• EXERCISE DETAILS
Find each line below containing the word "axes" and copy it.

• RECORDED DATA
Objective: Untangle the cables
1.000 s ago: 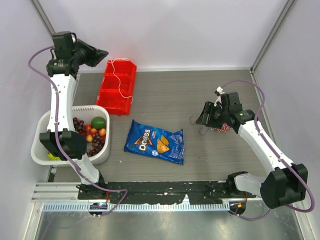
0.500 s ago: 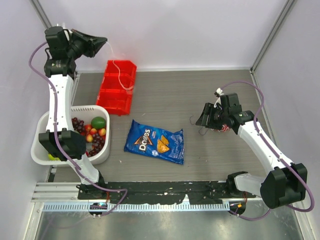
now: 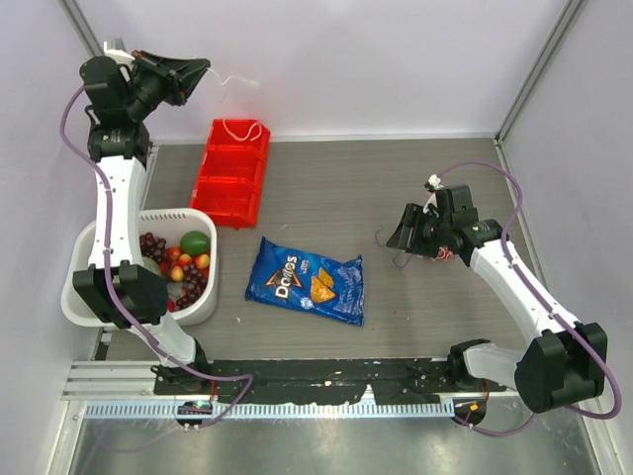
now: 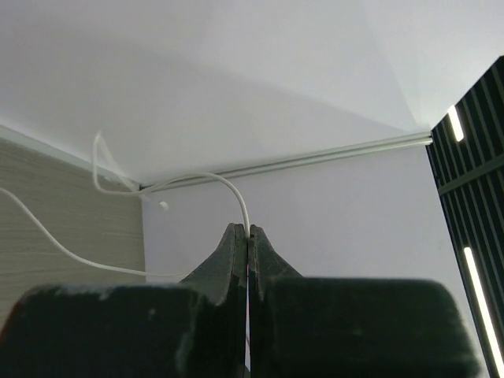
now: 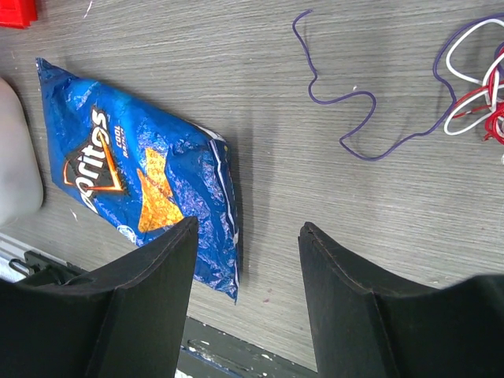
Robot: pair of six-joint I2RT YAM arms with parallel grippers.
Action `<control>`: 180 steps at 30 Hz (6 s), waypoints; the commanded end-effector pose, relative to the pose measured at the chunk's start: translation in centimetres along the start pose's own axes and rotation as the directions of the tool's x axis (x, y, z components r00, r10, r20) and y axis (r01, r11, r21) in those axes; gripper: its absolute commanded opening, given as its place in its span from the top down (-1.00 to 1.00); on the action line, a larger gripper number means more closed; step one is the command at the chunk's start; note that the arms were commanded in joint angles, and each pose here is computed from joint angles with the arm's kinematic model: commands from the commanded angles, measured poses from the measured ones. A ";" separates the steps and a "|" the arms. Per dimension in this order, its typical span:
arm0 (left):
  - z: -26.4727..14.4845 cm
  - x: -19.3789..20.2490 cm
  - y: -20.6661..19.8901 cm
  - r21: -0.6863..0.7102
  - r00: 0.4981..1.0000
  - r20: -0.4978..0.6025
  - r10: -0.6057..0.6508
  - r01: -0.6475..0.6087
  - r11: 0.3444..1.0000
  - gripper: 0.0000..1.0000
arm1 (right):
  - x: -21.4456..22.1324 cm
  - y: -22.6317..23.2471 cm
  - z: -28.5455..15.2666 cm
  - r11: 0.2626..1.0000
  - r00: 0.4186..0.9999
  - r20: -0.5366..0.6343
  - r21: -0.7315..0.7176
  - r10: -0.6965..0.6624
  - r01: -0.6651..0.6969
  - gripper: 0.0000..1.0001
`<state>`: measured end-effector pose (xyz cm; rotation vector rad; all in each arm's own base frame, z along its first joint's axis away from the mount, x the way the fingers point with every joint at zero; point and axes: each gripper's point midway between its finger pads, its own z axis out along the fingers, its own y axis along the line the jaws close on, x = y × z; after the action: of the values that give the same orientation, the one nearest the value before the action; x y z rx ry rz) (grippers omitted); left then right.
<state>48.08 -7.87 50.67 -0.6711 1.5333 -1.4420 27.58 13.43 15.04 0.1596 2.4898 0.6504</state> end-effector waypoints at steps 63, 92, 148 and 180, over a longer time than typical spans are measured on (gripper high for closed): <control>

• EXERCISE SOLUTION
Action `<control>`: 180 steps at 30 Hz (6 s), waypoints; the commanded end-effector pose, relative to the pose measured at the chunk's start: translation in centimetres along the start pose's own axes and rotation as the directions of the tool's x axis (x, y, z components r00, r10, r20) and y axis (r01, r11, r21) in those axes; gripper: its absolute commanded opening, given as its place in its span from the top down (-1.00 to 1.00); on the action line, a larger gripper number means more closed; step one is the command at the chunk's start; note that the arms were commanded in joint angles, and each pose here is computed from joint angles with the arm's kinematic model: commands from the commanded angles, measured poses from the measured ones. A ";" separates the steps and a "|" the arms. Per dimension in this order, its typical span:
`<state>`: measured end-effector pose (xyz cm; rotation vector rad; all in each arm's own base frame, z along its first joint's axis away from the mount, x the way the fingers point with every joint at zero; point and axes: each gripper's point midway between its finger pads, its own z axis out along the fingers, its own y axis along the line the jaws close on, x = y × z; after the action: of the values that give the same orientation, the one nearest the value before the action; x y z rx ry rz) (grippers omitted); left then right.

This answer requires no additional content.